## How to complete this task
Could you copy every record exactly, leaving the pictures behind?

(Recorded information begins)

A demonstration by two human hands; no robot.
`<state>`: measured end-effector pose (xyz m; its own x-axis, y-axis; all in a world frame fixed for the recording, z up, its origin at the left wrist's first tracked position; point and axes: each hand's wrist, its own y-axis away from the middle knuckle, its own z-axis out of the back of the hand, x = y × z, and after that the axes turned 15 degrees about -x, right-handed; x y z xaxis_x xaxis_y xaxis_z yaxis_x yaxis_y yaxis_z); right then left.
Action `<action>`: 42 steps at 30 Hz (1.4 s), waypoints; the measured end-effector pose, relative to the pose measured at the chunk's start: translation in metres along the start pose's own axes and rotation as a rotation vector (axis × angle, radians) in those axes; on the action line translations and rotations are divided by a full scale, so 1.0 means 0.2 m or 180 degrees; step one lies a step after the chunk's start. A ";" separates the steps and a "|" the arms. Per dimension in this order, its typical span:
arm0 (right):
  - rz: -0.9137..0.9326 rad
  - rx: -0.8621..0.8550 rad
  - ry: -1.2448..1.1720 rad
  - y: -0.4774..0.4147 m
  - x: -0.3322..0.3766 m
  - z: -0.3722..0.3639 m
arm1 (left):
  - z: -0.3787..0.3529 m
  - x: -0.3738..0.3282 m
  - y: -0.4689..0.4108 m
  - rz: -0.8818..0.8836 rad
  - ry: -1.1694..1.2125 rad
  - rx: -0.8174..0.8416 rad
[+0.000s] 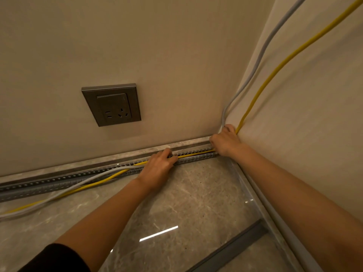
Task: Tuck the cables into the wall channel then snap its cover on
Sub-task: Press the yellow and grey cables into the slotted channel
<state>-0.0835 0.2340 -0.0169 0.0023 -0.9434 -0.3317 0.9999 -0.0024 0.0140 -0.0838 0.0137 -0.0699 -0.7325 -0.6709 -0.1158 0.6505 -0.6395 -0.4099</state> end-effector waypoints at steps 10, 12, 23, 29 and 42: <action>0.0108 -0.1076 0.0219 -0.01 -0.01 -0.01 | -0.07 0.01 -0.02 0.0342 0.0215 -0.0358; -0.0009 -0.0741 0.0029 0.00 0.01 -0.04 | -0.08 0.00 -0.02 0.0413 0.0249 -0.0540; 0.0354 -0.0695 -0.0419 0.11 0.03 -0.13 | -0.04 -0.04 -0.03 0.0859 0.0361 -0.0523; -0.0108 -0.0806 -0.0918 0.17 0.10 -0.11 | 0.01 -0.02 -0.01 0.0859 0.0422 -0.0255; 0.0068 -0.0681 -0.1456 0.22 0.43 0.01 | 0.25 0.08 0.17 0.1172 -0.0079 -0.0096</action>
<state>-0.0403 0.1520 -0.0436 0.0644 -0.9913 0.1145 0.9803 0.0414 -0.1931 -0.0636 -0.0371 -0.0408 -0.4452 -0.8631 -0.2386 0.8630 -0.3424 -0.3715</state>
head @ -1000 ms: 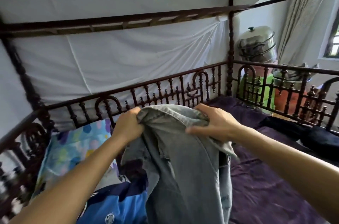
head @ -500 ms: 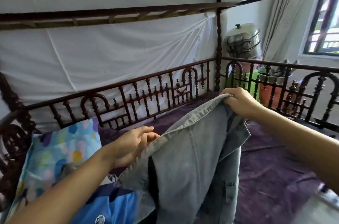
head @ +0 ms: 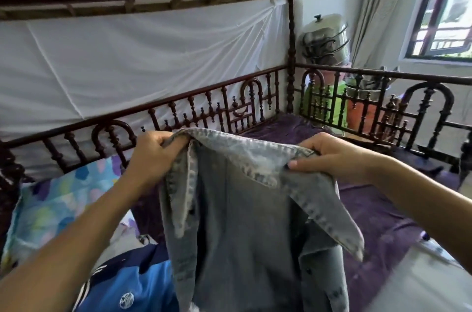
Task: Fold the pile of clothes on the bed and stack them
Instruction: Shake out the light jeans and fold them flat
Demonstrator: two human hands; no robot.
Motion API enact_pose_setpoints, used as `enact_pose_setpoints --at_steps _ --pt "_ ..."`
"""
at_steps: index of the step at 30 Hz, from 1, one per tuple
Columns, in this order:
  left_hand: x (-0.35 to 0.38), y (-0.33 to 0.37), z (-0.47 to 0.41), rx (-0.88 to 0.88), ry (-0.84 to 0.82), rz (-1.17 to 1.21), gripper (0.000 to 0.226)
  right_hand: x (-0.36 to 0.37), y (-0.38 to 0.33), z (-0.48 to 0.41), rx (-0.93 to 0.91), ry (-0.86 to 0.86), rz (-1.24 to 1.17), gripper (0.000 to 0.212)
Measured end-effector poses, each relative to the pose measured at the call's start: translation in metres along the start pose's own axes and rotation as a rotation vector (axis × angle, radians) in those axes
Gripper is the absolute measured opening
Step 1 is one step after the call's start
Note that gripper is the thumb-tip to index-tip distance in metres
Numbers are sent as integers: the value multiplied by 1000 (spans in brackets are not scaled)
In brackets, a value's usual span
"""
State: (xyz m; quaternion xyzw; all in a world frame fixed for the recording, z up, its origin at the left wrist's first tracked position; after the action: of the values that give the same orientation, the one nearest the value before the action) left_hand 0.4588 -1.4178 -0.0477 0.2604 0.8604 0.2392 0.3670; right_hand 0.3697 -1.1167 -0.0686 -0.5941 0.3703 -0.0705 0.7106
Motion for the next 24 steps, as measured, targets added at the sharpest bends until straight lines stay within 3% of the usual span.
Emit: enact_pose_setpoints --at_steps 2,4,7,10,13,18,24 --pt "-16 -2 -17 -26 -13 -40 61 -6 -12 2 -85 153 -187 23" --pt "-23 0 -36 -29 -44 -48 66 -4 -10 -1 -128 202 -354 25" --pt "-2 -4 -59 -76 -56 -6 45 8 11 -14 -108 267 -501 22" --pt "54 -16 -74 -47 -69 -124 31 7 50 -27 -48 446 -553 25" --pt "116 -30 -88 1 -75 -304 30 -14 97 -37 9 638 -392 30" --pt "236 -54 -118 -13 -146 -462 29 -80 195 -44 293 887 156 45" --pt "428 -88 -147 -174 -327 -377 28 -178 360 -66 508 885 174 33"
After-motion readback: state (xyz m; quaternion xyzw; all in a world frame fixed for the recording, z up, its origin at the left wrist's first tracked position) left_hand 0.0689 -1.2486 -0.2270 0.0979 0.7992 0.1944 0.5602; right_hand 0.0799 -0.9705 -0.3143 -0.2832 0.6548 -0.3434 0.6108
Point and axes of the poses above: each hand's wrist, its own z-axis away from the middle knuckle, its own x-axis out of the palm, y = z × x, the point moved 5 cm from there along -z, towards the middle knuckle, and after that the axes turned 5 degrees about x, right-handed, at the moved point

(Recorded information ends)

## Output of the task
A demonstration by two human hands; no robot.
`<state>`: measured end-effector pose (xyz m; its own x-axis, y-axis; all in a world frame fixed for the recording, z up, its origin at the left wrist's first tracked position; point and axes: each hand's wrist, its own y-axis away from the middle knuckle, its own z-axis out of the back of the hand, x = y × z, and after that the axes turned 15 degrees about -x, right-handed; x y z xaxis_x xaxis_y xaxis_z yaxis_x yaxis_y yaxis_z); right then left.
Action `<action>`: 42 steps at 30 Hz (1.4 s), waypoints; the measured end-effector pose, relative to the pose measured at the chunk's start: translation in metres along the start pose's own axes and rotation as a rotation vector (axis × angle, radians) in those axes; on the action line translations and rotations are divided by a full scale, so 1.0 means 0.2 m or 180 degrees; step one lies a step after the chunk's start. A ";" separates the steps and a "|" the arms. Per dimension in this order, its typical span:
arm0 (right):
  - rz: -0.9137..0.9326 rad
  - rx: -0.8621..0.8550 rad
  - ry: -1.2448..1.1720 rad
  - y: -0.4774..0.4147 m
  - x: -0.3322..0.3766 m
  - z: -0.3722..0.3639 m
arm1 (left):
  - z: -0.3787..0.3529 m
  - x: -0.3738..0.3282 m
  - y: -0.4689..0.4108 m
  - rz: -0.8818..0.8836 rad
  - ry: -1.1694..1.2125 rad
  - rx: -0.8174..0.8416 rad
[+0.000s] 
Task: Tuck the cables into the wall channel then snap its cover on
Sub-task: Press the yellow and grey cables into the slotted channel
<state>-0.0835 0.2340 -0.0169 0.0023 -0.9434 -0.3317 0.9999 -0.0024 0.0140 -0.0838 0.0137 -0.0699 -0.7325 -0.6709 -0.1158 0.6505 -0.6395 -0.4099</state> end-effector waypoints at steps 10, 12, 23, 29 and 42: <action>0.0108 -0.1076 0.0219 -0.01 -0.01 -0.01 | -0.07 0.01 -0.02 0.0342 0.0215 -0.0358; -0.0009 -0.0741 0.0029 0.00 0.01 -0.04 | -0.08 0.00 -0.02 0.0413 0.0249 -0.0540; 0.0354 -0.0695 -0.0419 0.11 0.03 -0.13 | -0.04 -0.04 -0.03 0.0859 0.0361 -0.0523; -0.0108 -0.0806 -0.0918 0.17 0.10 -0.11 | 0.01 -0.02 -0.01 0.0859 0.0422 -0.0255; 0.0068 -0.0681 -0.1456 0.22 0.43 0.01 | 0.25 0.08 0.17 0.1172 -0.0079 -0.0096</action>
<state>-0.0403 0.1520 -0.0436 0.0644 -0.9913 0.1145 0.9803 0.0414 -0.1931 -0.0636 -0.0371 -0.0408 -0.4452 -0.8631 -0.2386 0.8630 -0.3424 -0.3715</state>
head @ -1000 ms: 
head @ -500 ms: 
head @ +0 ms: 
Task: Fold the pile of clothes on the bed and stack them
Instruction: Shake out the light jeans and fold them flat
Demonstrator: two human hands; no robot.
Motion API enact_pose_setpoints, used as `enact_pose_setpoints --at_steps _ --pt "_ ..."`
"""
at_steps: index of the step at 30 Hz, from 1, one per tuple
Columns, in this order:
  left_hand: x (-0.35 to 0.38), y (-0.33 to 0.37), z (-0.47 to 0.41), rx (-0.88 to 0.88), ry (-0.84 to 0.82), rz (-1.17 to 1.21), gripper (0.000 to 0.226)
  right_hand: x (-0.36 to 0.37), y (-0.38 to 0.33), z (-0.48 to 0.41), rx (-0.93 to 0.91), ry (-0.86 to 0.86), rz (-1.24 to 1.17), gripper (0.000 to 0.212)
Measured end-effector poses, each relative to the pose measured at the call's start: translation in metres along the start pose's own axes and rotation as a rotation vector (axis × angle, radians) in those axes
Gripper is the absolute measured opening
Step 1 is one step after the call's start
Note that gripper is the thumb-tip to index-tip distance in metres
Numbers are sent as integers: the value multiplied by 1000 (spans in brackets are not scaled)
In brackets, a value's usual span
"""
State: (xyz m; quaternion xyzw; all in a world frame fixed for the recording, z up, its origin at the left wrist's first tracked position; after the action: of the values that give the same orientation, the one nearest the value before the action) left_hand 0.4588 -1.4178 -0.0477 0.2604 0.8604 0.2392 0.3670; right_hand 0.3697 -1.1167 -0.0686 -0.5941 0.3703 -0.0705 0.7106
Motion for the next 24 steps, as measured, targets added at the sharpest bends until straight lines stay within 3% of the usual span.
Emit: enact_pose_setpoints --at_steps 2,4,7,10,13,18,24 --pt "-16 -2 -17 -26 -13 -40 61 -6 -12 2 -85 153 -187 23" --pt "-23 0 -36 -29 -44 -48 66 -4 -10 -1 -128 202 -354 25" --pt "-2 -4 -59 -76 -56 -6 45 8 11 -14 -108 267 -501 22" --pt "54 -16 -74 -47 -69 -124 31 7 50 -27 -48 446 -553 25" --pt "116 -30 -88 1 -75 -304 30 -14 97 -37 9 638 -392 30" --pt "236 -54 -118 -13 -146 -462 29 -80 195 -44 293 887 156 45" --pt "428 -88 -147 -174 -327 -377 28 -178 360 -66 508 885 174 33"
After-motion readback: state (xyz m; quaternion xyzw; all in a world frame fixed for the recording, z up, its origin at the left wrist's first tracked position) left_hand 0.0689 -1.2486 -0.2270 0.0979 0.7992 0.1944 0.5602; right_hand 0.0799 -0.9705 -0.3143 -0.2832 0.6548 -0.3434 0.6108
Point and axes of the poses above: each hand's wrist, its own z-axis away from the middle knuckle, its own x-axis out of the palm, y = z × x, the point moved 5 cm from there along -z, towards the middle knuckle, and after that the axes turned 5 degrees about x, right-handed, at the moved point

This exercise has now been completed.